This is a classical problem, with no good solution that I know.

If you want to avoid Obj.magic, then your solution seems OK, yet
* if your values are really sparse, Map might be better than Hashtbl
  (more compact representation)
* if you have really hundreds of fields, then you have better switch
  to polymorphic variants, as normal ones only allow about 240 cases.

If you are ready to use a bit of Obj, then there are some other
solutions.
For instance, you could do something like this.
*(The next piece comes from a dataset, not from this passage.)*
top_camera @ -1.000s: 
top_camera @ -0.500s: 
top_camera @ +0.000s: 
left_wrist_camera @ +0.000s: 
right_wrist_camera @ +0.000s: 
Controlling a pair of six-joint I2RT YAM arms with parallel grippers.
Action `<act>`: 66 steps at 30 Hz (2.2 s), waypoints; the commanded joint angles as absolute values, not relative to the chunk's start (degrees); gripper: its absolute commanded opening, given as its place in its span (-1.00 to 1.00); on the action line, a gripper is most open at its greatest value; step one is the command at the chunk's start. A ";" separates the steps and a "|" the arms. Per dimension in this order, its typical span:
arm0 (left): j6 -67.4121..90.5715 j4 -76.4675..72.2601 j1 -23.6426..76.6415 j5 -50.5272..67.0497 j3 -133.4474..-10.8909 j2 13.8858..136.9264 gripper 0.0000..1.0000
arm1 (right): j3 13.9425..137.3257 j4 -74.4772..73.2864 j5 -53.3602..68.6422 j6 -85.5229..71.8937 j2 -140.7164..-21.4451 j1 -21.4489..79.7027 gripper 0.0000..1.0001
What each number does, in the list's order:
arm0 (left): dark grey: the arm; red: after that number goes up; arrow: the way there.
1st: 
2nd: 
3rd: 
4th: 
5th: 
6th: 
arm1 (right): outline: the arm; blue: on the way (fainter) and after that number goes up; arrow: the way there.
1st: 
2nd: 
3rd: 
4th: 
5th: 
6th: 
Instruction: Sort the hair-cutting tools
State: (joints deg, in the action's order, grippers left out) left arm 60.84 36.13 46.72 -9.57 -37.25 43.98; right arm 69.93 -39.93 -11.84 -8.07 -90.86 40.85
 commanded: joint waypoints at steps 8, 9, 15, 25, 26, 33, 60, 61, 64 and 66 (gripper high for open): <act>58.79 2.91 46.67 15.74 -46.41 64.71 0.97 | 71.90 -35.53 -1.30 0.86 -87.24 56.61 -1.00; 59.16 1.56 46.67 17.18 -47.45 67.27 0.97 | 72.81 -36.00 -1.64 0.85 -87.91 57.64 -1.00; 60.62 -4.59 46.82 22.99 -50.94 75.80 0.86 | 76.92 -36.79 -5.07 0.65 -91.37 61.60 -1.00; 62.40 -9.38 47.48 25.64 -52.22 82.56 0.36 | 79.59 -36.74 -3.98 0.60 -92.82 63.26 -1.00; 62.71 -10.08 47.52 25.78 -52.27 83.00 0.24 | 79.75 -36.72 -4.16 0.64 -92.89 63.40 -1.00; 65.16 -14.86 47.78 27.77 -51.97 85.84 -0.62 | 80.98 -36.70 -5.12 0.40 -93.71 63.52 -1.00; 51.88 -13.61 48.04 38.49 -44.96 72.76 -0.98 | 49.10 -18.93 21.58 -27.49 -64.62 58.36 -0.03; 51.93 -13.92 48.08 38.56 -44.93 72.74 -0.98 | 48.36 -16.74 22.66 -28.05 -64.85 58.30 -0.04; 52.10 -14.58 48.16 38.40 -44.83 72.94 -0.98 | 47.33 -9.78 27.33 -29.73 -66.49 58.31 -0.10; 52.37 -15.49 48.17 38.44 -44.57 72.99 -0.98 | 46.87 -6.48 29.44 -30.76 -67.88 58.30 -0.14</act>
module Int = struct type t = int let compare : int -> int -> int = compare end
module M = Map.Make(Int)
type +'a elt
type 'a map = 'a elt M.t

let addA (x : 'a) (m : [> `A of 'a] map) =
  M.add (Obj.magic `A) (Obj.magic x) m

let addB (x : 'a) (m : [> `B of 'a] map) =
  M.add (Obj.magic `B) (Obj.magic x) m

let getA (m : [> `A of 'a] map) : 'a =
  Obj.magic (M.find (Obj.magic `A) m)

let getB (m : [> `B of 'a] map) : 'a =
  Obj.magic (M.find (Obj.magic `B) m)

Note that the result is completely type safe, and you don't need all
maps to contain the same potential fields.
The downside is that you need to define set and get for all fields.
On the other hand, it should be easy to define camlp4 macros
enforcing the same type annotations, avoiding such definitions.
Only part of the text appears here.